* **EXERCISE BRIEF**
Output the listing below, all of it, exactly as given.

* **DATA SHOWN**

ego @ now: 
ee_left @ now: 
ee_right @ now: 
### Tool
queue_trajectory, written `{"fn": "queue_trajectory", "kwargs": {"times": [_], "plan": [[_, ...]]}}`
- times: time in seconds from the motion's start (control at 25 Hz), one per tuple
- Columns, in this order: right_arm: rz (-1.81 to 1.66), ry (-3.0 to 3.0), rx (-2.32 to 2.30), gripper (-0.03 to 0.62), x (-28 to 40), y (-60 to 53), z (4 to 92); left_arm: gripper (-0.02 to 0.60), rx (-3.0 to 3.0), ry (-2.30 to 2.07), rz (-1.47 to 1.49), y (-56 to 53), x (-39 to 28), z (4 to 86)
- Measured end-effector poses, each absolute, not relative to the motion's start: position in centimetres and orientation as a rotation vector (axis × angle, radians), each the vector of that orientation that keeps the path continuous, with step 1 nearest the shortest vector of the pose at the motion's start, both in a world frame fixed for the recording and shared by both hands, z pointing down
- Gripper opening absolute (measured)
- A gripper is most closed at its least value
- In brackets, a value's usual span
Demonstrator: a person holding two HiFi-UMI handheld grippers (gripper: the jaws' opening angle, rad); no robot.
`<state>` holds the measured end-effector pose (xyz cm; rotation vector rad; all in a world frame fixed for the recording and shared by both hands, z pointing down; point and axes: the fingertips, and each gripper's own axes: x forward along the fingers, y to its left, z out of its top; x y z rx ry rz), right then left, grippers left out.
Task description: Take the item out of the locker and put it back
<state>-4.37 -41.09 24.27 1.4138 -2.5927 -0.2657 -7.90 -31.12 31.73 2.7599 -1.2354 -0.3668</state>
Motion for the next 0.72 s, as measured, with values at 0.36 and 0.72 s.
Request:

* **SOLUTION FOR THIS EXERCISE**
ego @ now: 
ee_left @ now: 
ee_right @ now: 
### Tool
queue_trajectory, written `{"fn": "queue_trajectory", "kwargs": {"times": [_], "plan": [[_, ...]]}}`
- times: time in seconds from the motion's start (control at 25 Hz), one per tuple
- Columns, in this order: right_arm: rz (-1.81 to 1.66), ry (-3.0 to 3.0), rx (-2.32 to 2.30), gripper (-0.03 to 0.62), x (-28 to 40), y (-60 to 53), z (4 to 92); left_arm: gripper (-0.02 to 0.60), rx (-3.0 to 3.0), ry (-2.30 to 2.07), rz (-1.47 to 1.49), y (-56 to 53), x (-39 to 28), z (4 to 86)
- Measured end-effector poses, each absolute, not relative to the motion's start: position in centimetres and orientation as a rotation vector (axis × angle, radians), each the vector of that orientation that keeps the path continuous, with step 1 nearest the shortest vector of the pose at the motion's start, both in a world frame fixed for the recording and shared by both hands, z pointing down
- Gripper opening absolute (measured)
- A gripper is most closed at its least value
- In brackets, a value's usual span
Demonstrator: a person holding two HiFi-UMI handheld grippers (gripper: the jaws' opening angle, rad); no robot.
`<state>` holds the measured end-effector pose (xyz cm; rotation vector rad; all in a world frame fixed for the recording and shared by both hands, z pointing down; point and axes: the fingertips, and each gripper's own axes: x forward along the fingers, y to its left, z out of its top; x y z rx ry rz), right then left, grippers left out.
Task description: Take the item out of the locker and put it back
<state>-4.37 -41.09 24.27 1.4138 -2.5927 -0.2657 -7.90 -31.12 31.73 2.7599 -1.2354 -0.3668</state>
Motion for the next 0.72 s, as measured, with values at 0.36 and 0.72 s.
Request:

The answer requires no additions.